Rémy 🤖

Posted on May 11, 2019

The string-matching regex explained step by step

#regex #tutorial #javascript

I'm pretty sure that if the Stack Overflow survey asked developers what is their greatest fear, the top 1 spot would be held by regular expressions. And while some simple ones are not-so-complicated to make, there is one in particular that I've been avoiding for over a decade before finally trying to understand it... Matching a string literal!

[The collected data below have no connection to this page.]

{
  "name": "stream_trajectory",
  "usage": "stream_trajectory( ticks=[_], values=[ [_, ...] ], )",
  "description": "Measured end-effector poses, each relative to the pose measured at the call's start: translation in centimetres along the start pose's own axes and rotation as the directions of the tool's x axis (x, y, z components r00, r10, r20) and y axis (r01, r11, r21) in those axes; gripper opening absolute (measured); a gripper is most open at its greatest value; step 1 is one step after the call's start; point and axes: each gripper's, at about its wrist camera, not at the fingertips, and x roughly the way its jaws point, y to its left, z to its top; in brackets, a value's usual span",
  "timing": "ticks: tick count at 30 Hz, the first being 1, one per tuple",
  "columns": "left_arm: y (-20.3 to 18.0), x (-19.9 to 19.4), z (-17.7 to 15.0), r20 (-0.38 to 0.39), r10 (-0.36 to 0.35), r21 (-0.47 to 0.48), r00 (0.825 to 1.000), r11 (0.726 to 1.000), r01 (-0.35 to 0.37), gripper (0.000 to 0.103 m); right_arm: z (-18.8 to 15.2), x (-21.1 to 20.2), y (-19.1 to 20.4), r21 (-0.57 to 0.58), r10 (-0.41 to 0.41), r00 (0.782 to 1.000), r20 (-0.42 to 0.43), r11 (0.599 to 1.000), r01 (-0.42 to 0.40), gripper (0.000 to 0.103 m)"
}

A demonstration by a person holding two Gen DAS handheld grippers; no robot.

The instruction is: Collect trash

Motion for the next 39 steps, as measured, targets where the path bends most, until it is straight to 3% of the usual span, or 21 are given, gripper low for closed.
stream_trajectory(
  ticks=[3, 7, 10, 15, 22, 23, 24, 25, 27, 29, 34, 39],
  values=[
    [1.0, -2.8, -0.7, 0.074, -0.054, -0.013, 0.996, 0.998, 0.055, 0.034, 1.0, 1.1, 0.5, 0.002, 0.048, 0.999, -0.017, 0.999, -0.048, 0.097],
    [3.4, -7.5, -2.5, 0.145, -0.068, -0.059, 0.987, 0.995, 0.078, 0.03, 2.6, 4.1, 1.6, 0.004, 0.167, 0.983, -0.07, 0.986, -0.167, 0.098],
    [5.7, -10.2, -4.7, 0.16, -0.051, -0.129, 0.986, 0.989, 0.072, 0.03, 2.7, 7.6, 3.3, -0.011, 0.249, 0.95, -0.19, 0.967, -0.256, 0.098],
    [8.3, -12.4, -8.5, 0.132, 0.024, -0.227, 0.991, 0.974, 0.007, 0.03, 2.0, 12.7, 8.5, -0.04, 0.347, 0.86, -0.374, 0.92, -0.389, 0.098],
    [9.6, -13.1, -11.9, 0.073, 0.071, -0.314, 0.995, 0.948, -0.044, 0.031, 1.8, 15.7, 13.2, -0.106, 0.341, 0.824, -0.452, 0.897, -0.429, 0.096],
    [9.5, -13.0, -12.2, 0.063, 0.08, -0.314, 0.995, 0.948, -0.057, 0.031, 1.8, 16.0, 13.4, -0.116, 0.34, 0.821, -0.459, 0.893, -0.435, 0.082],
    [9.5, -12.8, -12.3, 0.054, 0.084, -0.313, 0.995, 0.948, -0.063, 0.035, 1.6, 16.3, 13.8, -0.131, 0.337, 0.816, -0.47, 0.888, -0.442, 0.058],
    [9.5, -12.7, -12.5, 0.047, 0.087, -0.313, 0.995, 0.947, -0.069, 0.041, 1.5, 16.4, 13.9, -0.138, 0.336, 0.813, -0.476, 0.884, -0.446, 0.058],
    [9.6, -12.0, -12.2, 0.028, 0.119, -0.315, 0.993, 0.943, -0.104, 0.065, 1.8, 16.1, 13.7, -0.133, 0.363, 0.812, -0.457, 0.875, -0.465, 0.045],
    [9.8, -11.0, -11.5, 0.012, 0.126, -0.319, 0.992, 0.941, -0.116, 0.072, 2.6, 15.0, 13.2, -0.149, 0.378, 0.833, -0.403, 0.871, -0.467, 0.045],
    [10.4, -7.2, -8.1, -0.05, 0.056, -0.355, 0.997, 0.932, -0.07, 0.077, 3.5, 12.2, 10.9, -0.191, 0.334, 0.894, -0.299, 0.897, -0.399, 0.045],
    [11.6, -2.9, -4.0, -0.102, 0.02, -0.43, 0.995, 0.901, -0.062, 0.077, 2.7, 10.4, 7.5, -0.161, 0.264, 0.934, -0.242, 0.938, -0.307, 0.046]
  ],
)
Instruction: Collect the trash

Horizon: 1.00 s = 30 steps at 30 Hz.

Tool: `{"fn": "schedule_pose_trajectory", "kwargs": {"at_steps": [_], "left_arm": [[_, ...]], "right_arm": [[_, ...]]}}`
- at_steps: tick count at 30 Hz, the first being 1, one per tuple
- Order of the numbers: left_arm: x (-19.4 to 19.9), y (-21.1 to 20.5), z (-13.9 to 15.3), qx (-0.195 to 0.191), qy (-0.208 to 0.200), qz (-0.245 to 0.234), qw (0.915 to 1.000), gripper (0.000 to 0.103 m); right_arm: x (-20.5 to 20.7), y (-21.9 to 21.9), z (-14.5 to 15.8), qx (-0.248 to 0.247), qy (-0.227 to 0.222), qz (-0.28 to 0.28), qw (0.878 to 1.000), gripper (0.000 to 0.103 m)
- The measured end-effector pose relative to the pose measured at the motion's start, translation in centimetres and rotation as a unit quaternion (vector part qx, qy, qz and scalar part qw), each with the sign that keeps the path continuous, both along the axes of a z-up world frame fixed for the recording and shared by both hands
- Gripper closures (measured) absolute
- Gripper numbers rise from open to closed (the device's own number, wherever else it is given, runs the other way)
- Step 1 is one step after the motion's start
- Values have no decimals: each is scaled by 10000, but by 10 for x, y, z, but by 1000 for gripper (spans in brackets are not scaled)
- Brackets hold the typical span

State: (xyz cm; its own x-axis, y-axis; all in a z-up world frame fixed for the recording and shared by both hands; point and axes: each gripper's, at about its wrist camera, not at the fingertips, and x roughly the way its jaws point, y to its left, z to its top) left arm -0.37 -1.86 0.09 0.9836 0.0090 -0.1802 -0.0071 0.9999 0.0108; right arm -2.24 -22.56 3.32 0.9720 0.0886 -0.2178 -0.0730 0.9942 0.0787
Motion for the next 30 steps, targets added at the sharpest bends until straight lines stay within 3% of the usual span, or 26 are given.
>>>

String literals are the way to communicate to your programming language a string of characters that you would like to be loaded as a string object. Basically:



const foo = "bar";

Here the string literal is "bar".

While usually the language handles it, there might be several reasons why you need to parse that string yourself, most likely when you're analyzing one language with another. The last time I did something like this was when writing a tool to patch WordPress SQL dumps.

That's pretty simple to do, until you need to handle "bar \" baz" or "bar\xa0!". In this article, we'll go over the ways to parse the different parts of a string literal.

— Note —

This article is written with JSON-ish strings in mind but will explore various parsing problems and solutions. And of course this is not a definitive guide, many different options exist and that is just a few of them.

The regex syntax is the one from JavaScript.

All regular expressions in this article are linked to Regex101 to help you decode and test the expression. Don't hesitate to click the links!

Simplest case

For now we'll just try to parse a simple string without anything fancy. We'll consider the following test case:



"bar"
const foo = "bar";
foo("bar", "baz");

The first thing I wanted to write was /".*"/.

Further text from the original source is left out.